Luke, from L-Squared Podcast, invited me back to record a second interview. Since we talked last, he has lost 125 pounds. He used a medical-based program, but he also said our conversation last summer about emotional eating helped him, which was kind of him.
No matter the program – medically supervised, bariatric surgery, online program, meal delivery, or your favorite plan – if you’re an emotional eater, addressing that is part of the equation of success.
In my years on the Diet Yo-Yo, I did very well until I got upset or frustrated. That’s where the real tension began for me. How about you?
Guess what – that’s also part of the equation for maintenance and beyond.
When Luke began the program, he wasn’t sure he could do it. He hadn’t been at his healthy weight as an adult, so he’s in new physical territory, and it’s hard to believe it will stick. His question was: once you get to your goal, what then?
It’s that fear of not being able to maintain the weight loss, that fear of the Diet Yo-Yo inching back up the scale.
So what DO we do?
My program has three parts – your body, your baggage, and your best – and each piece has a significant role in smashing the Diet Yo-Yo so you can maintain your healthy weight.
Your Body: First, find the nutrition plan that is right for your body – one you can live with. A “diet” isn’t just for losing weight. It’s research into what works for your body, what keeps you satisfied – and what does not. Finding your threshold requires some experimentation once you get to your healthy weight just like it did to find the threshold for losing excess weight. Every body is different, and you have unique nutritional and exercise requirements.
Your Baggage: Identifying and facing your baggage helps you manage the emotional parts, what you do around food when you’re upset or frustrated, other ways to soothe yourself. That saves those emotional eating calories. Making peace with your nutritional and exercise requirements – without tagging it as deprivation – is essential. It’s not deprivation – it’s your unique requirement like your shoe size. That nutritional level fits you best.
Your Best: Accessing your best self is the crux of it. How often are you able to access your best self? As you do, how easy is it to make better choices?

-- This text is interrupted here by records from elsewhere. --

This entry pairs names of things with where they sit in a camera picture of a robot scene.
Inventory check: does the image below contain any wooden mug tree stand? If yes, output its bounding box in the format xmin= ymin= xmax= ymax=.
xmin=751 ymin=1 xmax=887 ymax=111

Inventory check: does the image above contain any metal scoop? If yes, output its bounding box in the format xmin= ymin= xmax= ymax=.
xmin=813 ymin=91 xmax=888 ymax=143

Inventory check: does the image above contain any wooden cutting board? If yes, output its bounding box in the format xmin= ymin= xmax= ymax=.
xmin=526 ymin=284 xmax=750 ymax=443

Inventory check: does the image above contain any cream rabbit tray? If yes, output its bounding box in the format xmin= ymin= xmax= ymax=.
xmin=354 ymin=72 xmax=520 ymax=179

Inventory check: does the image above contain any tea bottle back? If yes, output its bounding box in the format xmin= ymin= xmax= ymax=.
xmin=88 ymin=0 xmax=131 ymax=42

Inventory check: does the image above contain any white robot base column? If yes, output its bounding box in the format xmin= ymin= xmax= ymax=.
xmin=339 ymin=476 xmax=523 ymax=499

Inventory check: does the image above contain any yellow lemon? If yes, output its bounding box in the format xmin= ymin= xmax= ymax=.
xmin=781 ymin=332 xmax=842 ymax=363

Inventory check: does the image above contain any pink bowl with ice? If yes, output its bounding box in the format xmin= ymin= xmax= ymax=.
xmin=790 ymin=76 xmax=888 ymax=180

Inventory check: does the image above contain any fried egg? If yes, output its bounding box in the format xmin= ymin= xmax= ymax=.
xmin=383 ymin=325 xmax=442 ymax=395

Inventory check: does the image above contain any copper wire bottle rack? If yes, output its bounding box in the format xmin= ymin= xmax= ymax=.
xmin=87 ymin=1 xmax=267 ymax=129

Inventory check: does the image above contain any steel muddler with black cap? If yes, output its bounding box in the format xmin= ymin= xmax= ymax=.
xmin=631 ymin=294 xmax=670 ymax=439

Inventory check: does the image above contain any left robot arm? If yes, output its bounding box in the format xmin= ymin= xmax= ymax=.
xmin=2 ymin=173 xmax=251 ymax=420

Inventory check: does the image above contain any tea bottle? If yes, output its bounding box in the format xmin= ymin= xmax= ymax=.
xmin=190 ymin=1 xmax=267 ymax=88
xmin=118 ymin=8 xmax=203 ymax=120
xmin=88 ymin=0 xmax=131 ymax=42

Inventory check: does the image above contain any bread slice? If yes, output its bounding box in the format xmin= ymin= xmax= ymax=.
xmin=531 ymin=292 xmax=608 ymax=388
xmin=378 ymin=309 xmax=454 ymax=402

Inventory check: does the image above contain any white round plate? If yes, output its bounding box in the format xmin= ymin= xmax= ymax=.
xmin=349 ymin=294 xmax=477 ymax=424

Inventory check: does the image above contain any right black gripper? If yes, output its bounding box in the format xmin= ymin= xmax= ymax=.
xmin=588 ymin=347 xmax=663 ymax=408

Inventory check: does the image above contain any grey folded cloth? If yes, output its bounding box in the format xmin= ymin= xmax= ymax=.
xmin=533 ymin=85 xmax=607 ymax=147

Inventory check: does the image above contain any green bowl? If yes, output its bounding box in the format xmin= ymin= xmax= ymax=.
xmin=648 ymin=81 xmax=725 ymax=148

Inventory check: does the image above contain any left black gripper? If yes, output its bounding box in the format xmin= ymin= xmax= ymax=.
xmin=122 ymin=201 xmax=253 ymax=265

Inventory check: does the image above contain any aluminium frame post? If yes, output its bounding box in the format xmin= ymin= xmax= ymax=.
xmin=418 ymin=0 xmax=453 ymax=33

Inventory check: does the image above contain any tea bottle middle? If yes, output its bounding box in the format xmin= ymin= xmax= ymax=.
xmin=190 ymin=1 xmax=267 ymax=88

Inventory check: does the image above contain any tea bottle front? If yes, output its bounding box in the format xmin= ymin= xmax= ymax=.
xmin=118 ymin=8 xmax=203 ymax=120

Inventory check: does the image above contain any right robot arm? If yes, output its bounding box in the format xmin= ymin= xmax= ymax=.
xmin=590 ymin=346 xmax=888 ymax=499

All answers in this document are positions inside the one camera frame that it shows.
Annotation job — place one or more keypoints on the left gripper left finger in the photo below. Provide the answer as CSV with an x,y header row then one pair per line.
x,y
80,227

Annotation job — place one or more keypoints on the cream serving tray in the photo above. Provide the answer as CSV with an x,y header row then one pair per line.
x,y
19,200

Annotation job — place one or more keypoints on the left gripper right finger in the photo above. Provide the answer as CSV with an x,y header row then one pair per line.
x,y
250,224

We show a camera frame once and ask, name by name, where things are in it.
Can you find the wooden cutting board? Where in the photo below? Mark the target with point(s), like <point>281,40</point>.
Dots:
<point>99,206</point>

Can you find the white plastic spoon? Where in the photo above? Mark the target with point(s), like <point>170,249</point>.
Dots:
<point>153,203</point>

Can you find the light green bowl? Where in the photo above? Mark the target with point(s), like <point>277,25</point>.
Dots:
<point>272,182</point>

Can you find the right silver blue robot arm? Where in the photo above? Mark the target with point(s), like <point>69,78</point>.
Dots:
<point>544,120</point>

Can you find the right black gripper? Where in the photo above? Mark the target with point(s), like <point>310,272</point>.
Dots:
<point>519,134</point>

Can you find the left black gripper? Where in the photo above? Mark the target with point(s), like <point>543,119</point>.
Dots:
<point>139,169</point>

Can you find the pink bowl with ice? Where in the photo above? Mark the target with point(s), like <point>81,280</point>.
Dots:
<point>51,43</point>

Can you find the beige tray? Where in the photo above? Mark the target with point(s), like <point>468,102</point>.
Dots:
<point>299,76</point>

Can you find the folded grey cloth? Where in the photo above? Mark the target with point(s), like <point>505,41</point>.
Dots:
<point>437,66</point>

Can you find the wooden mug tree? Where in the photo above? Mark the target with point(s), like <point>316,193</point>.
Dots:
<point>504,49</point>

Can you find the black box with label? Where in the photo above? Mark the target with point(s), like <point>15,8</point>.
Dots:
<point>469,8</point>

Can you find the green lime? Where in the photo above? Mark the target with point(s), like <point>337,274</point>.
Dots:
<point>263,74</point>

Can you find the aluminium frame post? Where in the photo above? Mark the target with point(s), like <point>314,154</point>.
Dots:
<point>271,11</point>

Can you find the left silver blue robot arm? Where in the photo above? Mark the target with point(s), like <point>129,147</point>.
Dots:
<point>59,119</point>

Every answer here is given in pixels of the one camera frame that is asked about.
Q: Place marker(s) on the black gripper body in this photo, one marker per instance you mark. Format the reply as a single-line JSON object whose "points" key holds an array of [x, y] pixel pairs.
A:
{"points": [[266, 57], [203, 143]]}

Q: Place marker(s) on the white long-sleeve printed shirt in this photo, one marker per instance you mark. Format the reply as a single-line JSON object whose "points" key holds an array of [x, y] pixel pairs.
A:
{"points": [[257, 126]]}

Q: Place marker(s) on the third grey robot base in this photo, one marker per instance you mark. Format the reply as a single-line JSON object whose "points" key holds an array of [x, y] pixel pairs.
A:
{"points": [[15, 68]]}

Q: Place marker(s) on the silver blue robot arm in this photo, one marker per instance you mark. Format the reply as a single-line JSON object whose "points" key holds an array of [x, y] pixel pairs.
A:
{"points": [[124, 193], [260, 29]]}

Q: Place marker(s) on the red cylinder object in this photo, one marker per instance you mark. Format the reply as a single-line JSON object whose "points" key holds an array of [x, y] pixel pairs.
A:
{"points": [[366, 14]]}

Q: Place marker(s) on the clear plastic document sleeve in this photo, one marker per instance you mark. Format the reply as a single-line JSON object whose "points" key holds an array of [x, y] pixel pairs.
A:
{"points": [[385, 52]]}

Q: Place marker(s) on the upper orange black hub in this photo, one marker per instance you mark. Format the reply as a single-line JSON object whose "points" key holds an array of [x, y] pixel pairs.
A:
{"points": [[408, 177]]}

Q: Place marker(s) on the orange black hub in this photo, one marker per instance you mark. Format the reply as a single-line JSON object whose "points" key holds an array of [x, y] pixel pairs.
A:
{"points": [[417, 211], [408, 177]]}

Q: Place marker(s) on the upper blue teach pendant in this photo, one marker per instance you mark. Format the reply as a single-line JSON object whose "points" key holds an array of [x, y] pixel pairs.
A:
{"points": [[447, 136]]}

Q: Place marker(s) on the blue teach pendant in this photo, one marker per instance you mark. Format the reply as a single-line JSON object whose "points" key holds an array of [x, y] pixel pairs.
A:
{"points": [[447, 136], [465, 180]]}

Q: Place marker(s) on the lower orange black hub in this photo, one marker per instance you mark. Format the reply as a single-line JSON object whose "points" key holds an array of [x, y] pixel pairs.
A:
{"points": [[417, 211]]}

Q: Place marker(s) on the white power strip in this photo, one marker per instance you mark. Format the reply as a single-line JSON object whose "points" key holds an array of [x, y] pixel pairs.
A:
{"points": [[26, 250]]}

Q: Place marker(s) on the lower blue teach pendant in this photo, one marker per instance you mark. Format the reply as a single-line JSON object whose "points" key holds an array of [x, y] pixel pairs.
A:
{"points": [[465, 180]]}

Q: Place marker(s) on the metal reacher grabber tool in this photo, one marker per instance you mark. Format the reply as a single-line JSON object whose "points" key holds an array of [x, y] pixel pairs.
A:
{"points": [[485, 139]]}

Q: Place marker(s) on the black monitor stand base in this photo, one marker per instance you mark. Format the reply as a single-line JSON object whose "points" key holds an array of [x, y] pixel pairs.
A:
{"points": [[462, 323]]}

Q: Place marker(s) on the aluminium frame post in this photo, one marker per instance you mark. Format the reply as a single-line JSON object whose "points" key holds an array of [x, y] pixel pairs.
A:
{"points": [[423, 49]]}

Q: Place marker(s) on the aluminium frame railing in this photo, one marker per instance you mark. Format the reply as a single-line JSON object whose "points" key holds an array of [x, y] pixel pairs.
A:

We carry a lot of “stuff” – old beliefs, scars from life, experiences that we’ve incorporated in our outlook and personality, and it’s not always good for us, is it? When you can resolve those issues, you get better at accessing your best, and I don’t know about you, but my best self makes much better choices. Maintenance gets much easier when you manage your body and your baggage, and make your choices from your best self.